(Raw data Opens)

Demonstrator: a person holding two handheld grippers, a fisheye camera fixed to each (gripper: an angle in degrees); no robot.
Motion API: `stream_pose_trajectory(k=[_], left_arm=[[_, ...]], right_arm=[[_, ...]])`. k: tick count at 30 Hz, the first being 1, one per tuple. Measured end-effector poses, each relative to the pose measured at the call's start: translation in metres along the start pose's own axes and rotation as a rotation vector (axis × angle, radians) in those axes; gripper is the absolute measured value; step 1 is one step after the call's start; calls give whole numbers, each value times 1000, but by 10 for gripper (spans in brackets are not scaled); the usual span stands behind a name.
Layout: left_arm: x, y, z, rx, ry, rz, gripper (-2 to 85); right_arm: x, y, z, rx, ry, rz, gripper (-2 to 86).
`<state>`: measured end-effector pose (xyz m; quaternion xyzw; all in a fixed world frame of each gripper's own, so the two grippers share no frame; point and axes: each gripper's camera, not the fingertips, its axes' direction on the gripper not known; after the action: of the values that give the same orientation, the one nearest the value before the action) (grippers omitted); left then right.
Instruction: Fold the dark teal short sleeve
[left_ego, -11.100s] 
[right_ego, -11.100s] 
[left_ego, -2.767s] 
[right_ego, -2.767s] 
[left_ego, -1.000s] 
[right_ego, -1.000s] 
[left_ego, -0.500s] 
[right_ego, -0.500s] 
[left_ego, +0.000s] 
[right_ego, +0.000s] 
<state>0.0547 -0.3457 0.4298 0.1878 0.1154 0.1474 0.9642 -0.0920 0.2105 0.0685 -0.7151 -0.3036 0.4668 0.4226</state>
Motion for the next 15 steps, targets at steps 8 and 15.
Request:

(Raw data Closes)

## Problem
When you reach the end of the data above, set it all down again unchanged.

## Exercise response
Demonstrator: a person holding two handheld grippers, a fisheye camera fixed to each (gripper: an angle in degrees); no robot.
Motion API: `stream_pose_trajectory(k=[_], left_arm=[[_, ...]], right_arm=[[_, ...]])`. k: tick count at 30 Hz, the first being 1, one per tuple. Measured end-effector poses, each relative to the pose measured at the call's start: translation in metres along the start pose's own axes and rotation as a rotation vector (axis × angle, radians) in those axes; gripper is the absolute measured value; step 1 is one step after the call's start; calls give whole numbers, each value times 1000, but by 10 for gripper (spans in brackets are not scaled); the usual span stands behind a name.
Layout: left_arm: x, y, z, rx, ry, rz, gripper (-2 to 85); right_arm: x, y, z, rx, ry, rz, gripper (-2 to 86).
`<state>`: measured end-effector pose (xyz m; quaternion xyzw; all in a fixed world frame of each gripper's own, so the two grippers share no frame; point and axes: each gripper's camera, not the fingertips, its axes' direction on the gripper not known; after the action: of the values that give the same orientation, the one nearest the value before the action) (grippers omitted); left then right.
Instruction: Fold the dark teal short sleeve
[left_ego, -11.100s] 
[right_ego, -11.100s] 
[left_ego, -2.767s] 
[right_ego, -2.767s] 
[left_ego, -1.000s] 
[right_ego, -1.000s] 
[left_ego, -0.500s] 
[right_ego, -0.500s] 
[left_ego, +0.000s] 
[right_ego, +0.000s] 
<state>0.0547 -0.3457 0.4298 0.1878 0.1154 0.1474 0.9642 -0.0920 0.2105 0.0685 -0.7151 -0.3036 0.4668 0.4226</state>
Motion for the next 15 steps, targets at steps 8 and 15.
Request:

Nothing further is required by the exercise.